I've never owned a dedicated Blu-ray player but I've been watching them on my Xbox for years and this got me curious so I disconnected it from the Internet and grabbed a few discs to test.

American History X, Mad Max Fury Road, and John Wick 3 with Blu-ray package release dates of 2009, 2015, and 2020, respectively. All three Blu-rays play just fine with no Internet connection. Unfortunately I don't have anything newer to see if this is a more recent change.

[–] phx@lemmy.ca -1 points 1 year ago (1 children)

Back when I actually used a Blu-Ray player, it did take an update to play certain discs.

I don't bother with them anymore. DVD is sufficient quality and rips to files easily for low-profile additions to my library

[–] PM_ME_FEET_PICS@sh.itjust.works 2 points 1 year ago (1 children)

DVD is sufficient quality

Delusional. Also DVD has region locks as well.

[–] Malfeasant@lemm.ee 1 points 1 year ago (1 children)

It really is. I have a ton of movies even lower res than DVD, like 480x272 (because way back in 2008 I wanted to be able to play them on my PSP which couldn't handle anything bigger...) and they're perfectly watchable.

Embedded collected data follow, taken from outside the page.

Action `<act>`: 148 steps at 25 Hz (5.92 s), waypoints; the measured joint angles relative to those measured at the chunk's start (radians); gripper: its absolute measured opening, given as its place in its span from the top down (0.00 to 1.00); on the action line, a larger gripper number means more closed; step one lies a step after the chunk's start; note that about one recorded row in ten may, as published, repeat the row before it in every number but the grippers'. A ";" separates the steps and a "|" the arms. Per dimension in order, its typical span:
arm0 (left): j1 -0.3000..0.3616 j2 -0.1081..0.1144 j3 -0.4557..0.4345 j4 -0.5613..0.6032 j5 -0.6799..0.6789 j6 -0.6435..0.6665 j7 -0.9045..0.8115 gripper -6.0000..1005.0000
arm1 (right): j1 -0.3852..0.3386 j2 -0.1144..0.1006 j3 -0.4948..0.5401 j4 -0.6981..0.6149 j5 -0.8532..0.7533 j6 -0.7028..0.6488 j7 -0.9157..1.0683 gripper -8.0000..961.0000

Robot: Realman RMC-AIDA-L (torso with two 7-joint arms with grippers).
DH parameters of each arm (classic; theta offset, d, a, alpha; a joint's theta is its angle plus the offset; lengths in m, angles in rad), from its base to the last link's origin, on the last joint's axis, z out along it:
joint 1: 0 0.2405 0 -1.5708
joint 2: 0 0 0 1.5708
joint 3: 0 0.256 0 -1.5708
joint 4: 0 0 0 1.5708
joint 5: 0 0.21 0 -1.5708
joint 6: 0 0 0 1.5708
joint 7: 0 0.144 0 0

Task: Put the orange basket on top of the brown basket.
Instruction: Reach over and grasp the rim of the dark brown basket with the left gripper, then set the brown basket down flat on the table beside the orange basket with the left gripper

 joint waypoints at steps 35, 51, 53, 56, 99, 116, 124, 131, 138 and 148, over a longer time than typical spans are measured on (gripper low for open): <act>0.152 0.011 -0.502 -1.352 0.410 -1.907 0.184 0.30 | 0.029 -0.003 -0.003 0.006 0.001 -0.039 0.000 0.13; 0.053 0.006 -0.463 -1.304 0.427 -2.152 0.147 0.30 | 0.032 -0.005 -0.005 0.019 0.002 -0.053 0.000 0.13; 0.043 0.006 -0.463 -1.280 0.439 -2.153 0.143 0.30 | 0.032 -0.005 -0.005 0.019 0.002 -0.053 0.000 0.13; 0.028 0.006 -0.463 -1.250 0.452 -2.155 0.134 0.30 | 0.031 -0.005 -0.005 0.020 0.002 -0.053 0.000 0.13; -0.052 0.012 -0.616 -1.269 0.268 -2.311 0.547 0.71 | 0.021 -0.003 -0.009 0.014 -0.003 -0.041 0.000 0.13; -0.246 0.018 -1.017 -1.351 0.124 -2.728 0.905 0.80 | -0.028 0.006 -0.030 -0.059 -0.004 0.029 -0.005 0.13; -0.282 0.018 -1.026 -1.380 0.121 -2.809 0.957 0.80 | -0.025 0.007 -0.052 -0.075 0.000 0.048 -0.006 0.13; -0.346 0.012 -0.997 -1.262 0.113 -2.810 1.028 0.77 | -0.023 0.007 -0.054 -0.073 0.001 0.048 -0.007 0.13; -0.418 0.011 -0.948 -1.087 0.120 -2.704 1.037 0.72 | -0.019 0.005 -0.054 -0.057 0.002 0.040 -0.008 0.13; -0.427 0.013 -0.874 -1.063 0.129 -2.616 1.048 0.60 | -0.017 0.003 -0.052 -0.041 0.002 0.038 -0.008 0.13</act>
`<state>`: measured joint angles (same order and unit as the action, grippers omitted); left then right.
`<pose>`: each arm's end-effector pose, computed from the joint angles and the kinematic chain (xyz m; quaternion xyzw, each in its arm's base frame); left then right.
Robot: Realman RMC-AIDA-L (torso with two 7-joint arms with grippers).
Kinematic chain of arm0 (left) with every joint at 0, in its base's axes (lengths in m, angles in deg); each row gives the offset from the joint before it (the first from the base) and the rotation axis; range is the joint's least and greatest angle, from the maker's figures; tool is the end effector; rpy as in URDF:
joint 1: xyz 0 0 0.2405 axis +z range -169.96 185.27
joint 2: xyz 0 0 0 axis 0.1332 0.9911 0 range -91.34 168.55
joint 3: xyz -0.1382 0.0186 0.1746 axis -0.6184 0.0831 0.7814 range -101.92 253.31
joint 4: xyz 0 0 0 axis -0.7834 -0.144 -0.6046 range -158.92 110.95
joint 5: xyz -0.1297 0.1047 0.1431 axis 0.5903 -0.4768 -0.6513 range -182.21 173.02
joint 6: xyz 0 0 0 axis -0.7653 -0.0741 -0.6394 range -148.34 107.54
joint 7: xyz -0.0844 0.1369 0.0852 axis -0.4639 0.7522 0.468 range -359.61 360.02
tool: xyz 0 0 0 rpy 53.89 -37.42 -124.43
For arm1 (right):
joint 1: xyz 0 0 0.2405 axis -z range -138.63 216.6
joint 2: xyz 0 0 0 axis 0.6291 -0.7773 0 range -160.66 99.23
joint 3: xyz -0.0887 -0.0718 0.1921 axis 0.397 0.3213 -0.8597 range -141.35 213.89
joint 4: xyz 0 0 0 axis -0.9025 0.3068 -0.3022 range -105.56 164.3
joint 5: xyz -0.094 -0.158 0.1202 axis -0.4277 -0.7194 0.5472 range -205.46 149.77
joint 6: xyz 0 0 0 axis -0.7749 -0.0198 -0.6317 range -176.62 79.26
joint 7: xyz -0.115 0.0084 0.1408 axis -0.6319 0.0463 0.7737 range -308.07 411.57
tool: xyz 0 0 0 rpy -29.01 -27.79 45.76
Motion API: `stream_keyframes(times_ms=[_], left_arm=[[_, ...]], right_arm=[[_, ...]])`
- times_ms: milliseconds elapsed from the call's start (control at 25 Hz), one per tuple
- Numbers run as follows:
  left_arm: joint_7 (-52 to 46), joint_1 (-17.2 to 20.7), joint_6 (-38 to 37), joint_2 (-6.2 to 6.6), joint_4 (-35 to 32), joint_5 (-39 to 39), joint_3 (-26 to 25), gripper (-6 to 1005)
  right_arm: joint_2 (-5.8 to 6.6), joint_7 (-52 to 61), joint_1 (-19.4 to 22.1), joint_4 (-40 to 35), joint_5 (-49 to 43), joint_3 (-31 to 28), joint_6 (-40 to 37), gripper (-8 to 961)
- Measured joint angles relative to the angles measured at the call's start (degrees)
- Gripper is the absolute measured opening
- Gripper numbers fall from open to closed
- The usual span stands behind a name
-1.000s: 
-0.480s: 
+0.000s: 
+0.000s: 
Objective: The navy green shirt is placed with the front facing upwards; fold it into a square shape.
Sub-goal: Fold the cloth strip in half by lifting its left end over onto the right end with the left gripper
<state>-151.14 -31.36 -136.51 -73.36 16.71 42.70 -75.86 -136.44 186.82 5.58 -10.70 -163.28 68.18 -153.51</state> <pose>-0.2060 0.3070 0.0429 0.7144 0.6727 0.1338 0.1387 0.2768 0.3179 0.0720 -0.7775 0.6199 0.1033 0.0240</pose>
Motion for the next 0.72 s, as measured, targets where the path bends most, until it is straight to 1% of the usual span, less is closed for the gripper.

But of course I grew up on broadcast TV and VHS, it's all uphill from there.

[–] phx@lemmy.ca 1 points 1 year ago* (last edited 1 year ago) (1 children)

Yeah. Literally just watched "The Terminator" - which I legally bought on DVD and ripped - on a 65" OLED TV streamed from my Plex instance and it was perfectly fine. I do watch higher-res stuff but honestly at couch-distance DVD quality is enough.

As for region locks, my ripping software and drive couldn't give two shits about that.

[–] Malfeasant@lemm.ee 1 points 1 year ago

Yes, exactly. I'll notice the quality difference if I'm standing 3 feet away from the screen, but that's not how I watch movies.